Start of DATA SUPPLIED

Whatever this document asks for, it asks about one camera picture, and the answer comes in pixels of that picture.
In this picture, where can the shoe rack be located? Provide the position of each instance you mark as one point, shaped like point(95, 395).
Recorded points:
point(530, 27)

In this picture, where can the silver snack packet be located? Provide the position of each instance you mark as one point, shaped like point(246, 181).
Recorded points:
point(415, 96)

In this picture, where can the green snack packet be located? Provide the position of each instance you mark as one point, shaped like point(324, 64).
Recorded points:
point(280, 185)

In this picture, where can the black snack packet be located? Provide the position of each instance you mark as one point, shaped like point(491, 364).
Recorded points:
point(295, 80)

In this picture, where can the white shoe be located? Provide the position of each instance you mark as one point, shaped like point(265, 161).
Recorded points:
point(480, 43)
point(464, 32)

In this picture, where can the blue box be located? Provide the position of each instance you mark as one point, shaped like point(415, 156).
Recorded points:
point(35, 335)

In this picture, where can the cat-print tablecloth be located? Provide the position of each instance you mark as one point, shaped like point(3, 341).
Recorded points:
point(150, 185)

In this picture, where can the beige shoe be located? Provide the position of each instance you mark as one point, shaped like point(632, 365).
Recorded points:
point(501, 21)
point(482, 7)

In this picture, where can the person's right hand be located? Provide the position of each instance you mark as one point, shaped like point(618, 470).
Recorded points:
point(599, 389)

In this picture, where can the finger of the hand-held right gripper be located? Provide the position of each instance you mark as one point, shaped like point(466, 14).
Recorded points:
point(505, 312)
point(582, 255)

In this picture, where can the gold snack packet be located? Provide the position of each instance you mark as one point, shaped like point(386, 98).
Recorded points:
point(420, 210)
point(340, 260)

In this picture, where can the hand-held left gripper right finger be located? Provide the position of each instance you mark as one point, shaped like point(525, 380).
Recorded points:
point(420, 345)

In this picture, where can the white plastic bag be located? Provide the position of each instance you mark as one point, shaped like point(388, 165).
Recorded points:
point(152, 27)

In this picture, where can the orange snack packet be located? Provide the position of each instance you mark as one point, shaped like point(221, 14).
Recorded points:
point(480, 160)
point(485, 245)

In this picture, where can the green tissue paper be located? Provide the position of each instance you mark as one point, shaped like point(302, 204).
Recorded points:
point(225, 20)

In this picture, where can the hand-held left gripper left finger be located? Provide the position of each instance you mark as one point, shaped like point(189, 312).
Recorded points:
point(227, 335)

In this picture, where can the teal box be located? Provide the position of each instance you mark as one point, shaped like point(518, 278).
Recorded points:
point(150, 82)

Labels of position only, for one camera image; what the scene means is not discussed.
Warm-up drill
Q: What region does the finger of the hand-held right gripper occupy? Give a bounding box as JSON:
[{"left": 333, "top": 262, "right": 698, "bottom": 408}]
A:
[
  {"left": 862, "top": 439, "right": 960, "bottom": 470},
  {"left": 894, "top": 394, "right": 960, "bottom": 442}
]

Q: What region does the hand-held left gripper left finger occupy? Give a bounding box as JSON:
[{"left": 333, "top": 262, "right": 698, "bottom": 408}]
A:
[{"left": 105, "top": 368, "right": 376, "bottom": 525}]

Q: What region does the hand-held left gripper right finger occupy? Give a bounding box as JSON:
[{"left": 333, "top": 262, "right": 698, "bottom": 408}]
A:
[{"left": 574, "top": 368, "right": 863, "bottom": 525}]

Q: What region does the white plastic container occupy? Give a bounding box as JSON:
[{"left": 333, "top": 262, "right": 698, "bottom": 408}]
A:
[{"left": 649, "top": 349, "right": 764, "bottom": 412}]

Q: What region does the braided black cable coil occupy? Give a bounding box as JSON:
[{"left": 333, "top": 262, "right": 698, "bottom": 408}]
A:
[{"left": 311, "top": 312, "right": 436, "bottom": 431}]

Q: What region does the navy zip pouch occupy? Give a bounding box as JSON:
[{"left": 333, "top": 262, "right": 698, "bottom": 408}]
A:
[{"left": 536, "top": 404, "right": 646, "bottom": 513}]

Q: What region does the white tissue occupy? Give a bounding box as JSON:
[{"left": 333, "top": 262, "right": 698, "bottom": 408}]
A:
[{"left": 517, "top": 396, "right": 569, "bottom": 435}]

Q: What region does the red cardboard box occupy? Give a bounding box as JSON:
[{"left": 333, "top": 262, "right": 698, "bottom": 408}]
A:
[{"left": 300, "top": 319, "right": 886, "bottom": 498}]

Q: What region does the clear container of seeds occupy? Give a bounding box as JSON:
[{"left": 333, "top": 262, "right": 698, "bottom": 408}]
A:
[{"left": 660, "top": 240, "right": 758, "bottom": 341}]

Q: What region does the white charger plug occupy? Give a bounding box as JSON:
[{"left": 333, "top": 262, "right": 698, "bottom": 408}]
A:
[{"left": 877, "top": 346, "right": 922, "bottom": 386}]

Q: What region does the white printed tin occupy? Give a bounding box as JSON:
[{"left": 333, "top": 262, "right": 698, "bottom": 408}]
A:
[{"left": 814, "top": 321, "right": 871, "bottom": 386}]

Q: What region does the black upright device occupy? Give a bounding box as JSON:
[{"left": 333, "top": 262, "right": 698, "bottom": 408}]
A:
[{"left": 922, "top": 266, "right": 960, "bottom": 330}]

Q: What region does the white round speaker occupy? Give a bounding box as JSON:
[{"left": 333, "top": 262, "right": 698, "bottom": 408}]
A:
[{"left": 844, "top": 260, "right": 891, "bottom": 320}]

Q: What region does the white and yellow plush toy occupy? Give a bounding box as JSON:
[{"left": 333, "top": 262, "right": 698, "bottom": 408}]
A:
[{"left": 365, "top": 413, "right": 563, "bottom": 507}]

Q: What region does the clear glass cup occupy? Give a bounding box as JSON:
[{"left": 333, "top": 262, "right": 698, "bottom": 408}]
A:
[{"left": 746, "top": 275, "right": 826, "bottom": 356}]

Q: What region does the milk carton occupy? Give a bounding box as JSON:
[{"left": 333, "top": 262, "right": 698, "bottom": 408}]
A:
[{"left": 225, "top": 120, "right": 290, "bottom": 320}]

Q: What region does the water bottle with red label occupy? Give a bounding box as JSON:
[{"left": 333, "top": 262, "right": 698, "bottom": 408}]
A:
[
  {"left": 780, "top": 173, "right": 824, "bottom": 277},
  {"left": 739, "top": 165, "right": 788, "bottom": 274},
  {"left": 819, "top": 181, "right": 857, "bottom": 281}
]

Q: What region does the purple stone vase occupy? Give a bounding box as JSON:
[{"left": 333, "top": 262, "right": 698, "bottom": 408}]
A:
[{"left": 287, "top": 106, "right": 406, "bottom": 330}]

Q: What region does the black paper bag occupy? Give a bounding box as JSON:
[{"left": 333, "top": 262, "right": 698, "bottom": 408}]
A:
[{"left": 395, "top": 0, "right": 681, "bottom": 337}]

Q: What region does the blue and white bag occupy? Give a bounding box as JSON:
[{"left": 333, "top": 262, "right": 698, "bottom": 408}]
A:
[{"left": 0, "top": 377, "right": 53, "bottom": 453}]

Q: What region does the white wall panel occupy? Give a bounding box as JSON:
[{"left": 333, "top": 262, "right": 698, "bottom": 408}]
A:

End of DATA SUPPLIED

WORK REQUIRED →
Precisely as given, transcribe all of the entries above.

RESULT FOR THIS EXERCISE →
Whatever this document asks for, it asks about one camera picture, and the answer comes in pixels of that picture.
In this picture, where can the shoe rack be located? Provide the position of each instance you mark as one point, shaped like point(95, 395).
Recorded points:
point(530, 27)

In this picture, where can the silver snack packet be located? Provide the position of each instance you mark as one point, shaped like point(246, 181).
Recorded points:
point(415, 96)

In this picture, where can the green snack packet be located? Provide the position of each instance you mark as one point, shaped like point(324, 64).
Recorded points:
point(280, 185)

In this picture, where can the black snack packet be located? Provide the position of each instance you mark as one point, shaped like point(491, 364).
Recorded points:
point(295, 80)

In this picture, where can the white shoe be located? Provide the position of each instance you mark as one point, shaped like point(265, 161).
Recorded points:
point(480, 43)
point(464, 32)

In this picture, where can the blue box be located? Provide the position of each instance you mark as one point, shaped like point(415, 156).
Recorded points:
point(35, 335)

In this picture, where can the cat-print tablecloth be located? Provide the position of each instance you mark as one point, shaped like point(3, 341).
Recorded points:
point(150, 185)

In this picture, where can the beige shoe be located? Provide the position of each instance you mark as one point, shaped like point(632, 365).
Recorded points:
point(501, 21)
point(482, 7)

In this picture, where can the person's right hand be located? Provide the position of each instance you mark as one point, shaped like point(618, 470).
Recorded points:
point(599, 389)

In this picture, where can the finger of the hand-held right gripper be located? Provide the position of each instance you mark as one point, shaped like point(466, 14).
Recorded points:
point(505, 312)
point(582, 255)

In this picture, where can the gold snack packet be located? Provide the position of each instance you mark as one point, shaped like point(386, 98).
Recorded points:
point(420, 210)
point(340, 260)

In this picture, where can the hand-held left gripper right finger be located? Provide the position of each instance you mark as one point, shaped like point(525, 380).
Recorded points:
point(420, 345)

In this picture, where can the white plastic bag be located? Provide the position of each instance you mark as one point, shaped like point(388, 165).
Recorded points:
point(152, 27)

In this picture, where can the orange snack packet be located? Provide the position of each instance you mark as one point, shaped like point(221, 14).
Recorded points:
point(480, 160)
point(485, 245)

In this picture, where can the green tissue paper be located? Provide the position of each instance you mark as one point, shaped like point(302, 204).
Recorded points:
point(225, 20)

In this picture, where can the hand-held left gripper left finger be located? Provide the position of each instance you mark as one point, shaped like point(189, 312).
Recorded points:
point(227, 335)

In this picture, where can the teal box be located? Provide the position of each instance you mark as one point, shaped like point(518, 278).
Recorded points:
point(150, 82)

Labels of position only, for one camera image; what the scene means is not discussed.
Warm-up drill
Q: What region does the finger of the hand-held right gripper occupy? Give a bounding box as JSON:
[{"left": 333, "top": 262, "right": 698, "bottom": 408}]
A:
[
  {"left": 862, "top": 439, "right": 960, "bottom": 470},
  {"left": 894, "top": 394, "right": 960, "bottom": 442}
]

Q: What region does the hand-held left gripper left finger occupy? Give a bounding box as JSON:
[{"left": 333, "top": 262, "right": 698, "bottom": 408}]
A:
[{"left": 105, "top": 368, "right": 376, "bottom": 525}]

Q: What region does the hand-held left gripper right finger occupy? Give a bounding box as JSON:
[{"left": 333, "top": 262, "right": 698, "bottom": 408}]
A:
[{"left": 574, "top": 368, "right": 863, "bottom": 525}]

Q: What region does the white plastic container occupy? Give a bounding box as JSON:
[{"left": 333, "top": 262, "right": 698, "bottom": 408}]
A:
[{"left": 649, "top": 349, "right": 764, "bottom": 412}]

Q: What region does the braided black cable coil occupy? Give a bounding box as JSON:
[{"left": 333, "top": 262, "right": 698, "bottom": 408}]
A:
[{"left": 311, "top": 312, "right": 436, "bottom": 431}]

Q: What region does the navy zip pouch occupy? Give a bounding box as JSON:
[{"left": 333, "top": 262, "right": 698, "bottom": 408}]
A:
[{"left": 536, "top": 404, "right": 646, "bottom": 513}]

Q: What region does the white tissue occupy? Give a bounding box as JSON:
[{"left": 333, "top": 262, "right": 698, "bottom": 408}]
A:
[{"left": 517, "top": 396, "right": 569, "bottom": 435}]

Q: What region does the red cardboard box occupy? Give a bounding box as JSON:
[{"left": 333, "top": 262, "right": 698, "bottom": 408}]
A:
[{"left": 300, "top": 319, "right": 886, "bottom": 498}]

Q: What region does the clear container of seeds occupy? Give a bounding box as JSON:
[{"left": 333, "top": 262, "right": 698, "bottom": 408}]
A:
[{"left": 660, "top": 240, "right": 758, "bottom": 341}]

Q: What region does the white charger plug occupy? Give a bounding box as JSON:
[{"left": 333, "top": 262, "right": 698, "bottom": 408}]
A:
[{"left": 877, "top": 346, "right": 922, "bottom": 386}]

Q: What region does the white printed tin occupy? Give a bounding box as JSON:
[{"left": 333, "top": 262, "right": 698, "bottom": 408}]
A:
[{"left": 814, "top": 321, "right": 871, "bottom": 386}]

Q: What region does the black upright device occupy? Give a bounding box as JSON:
[{"left": 333, "top": 262, "right": 698, "bottom": 408}]
A:
[{"left": 922, "top": 266, "right": 960, "bottom": 330}]

Q: What region does the white round speaker occupy? Give a bounding box as JSON:
[{"left": 333, "top": 262, "right": 698, "bottom": 408}]
A:
[{"left": 844, "top": 260, "right": 891, "bottom": 320}]

Q: What region does the white and yellow plush toy occupy? Give a bounding box as JSON:
[{"left": 333, "top": 262, "right": 698, "bottom": 408}]
A:
[{"left": 365, "top": 413, "right": 563, "bottom": 507}]

Q: What region does the clear glass cup occupy? Give a bounding box as JSON:
[{"left": 333, "top": 262, "right": 698, "bottom": 408}]
A:
[{"left": 746, "top": 275, "right": 826, "bottom": 356}]

Q: What region does the milk carton occupy? Give a bounding box as JSON:
[{"left": 333, "top": 262, "right": 698, "bottom": 408}]
A:
[{"left": 225, "top": 120, "right": 290, "bottom": 320}]

Q: What region does the water bottle with red label occupy? Give a bounding box as JSON:
[{"left": 333, "top": 262, "right": 698, "bottom": 408}]
A:
[
  {"left": 780, "top": 173, "right": 824, "bottom": 277},
  {"left": 739, "top": 165, "right": 788, "bottom": 274},
  {"left": 819, "top": 181, "right": 857, "bottom": 281}
]

Q: What region does the purple stone vase occupy? Give a bounding box as JSON:
[{"left": 333, "top": 262, "right": 698, "bottom": 408}]
A:
[{"left": 287, "top": 106, "right": 406, "bottom": 330}]

Q: What region does the black paper bag occupy? Give a bounding box as JSON:
[{"left": 333, "top": 262, "right": 698, "bottom": 408}]
A:
[{"left": 395, "top": 0, "right": 681, "bottom": 337}]

Q: What region does the blue and white bag occupy? Give a bounding box as JSON:
[{"left": 333, "top": 262, "right": 698, "bottom": 408}]
A:
[{"left": 0, "top": 377, "right": 53, "bottom": 453}]

Q: What region does the white wall panel occupy? Give a bounding box as JSON:
[{"left": 333, "top": 262, "right": 698, "bottom": 408}]
A:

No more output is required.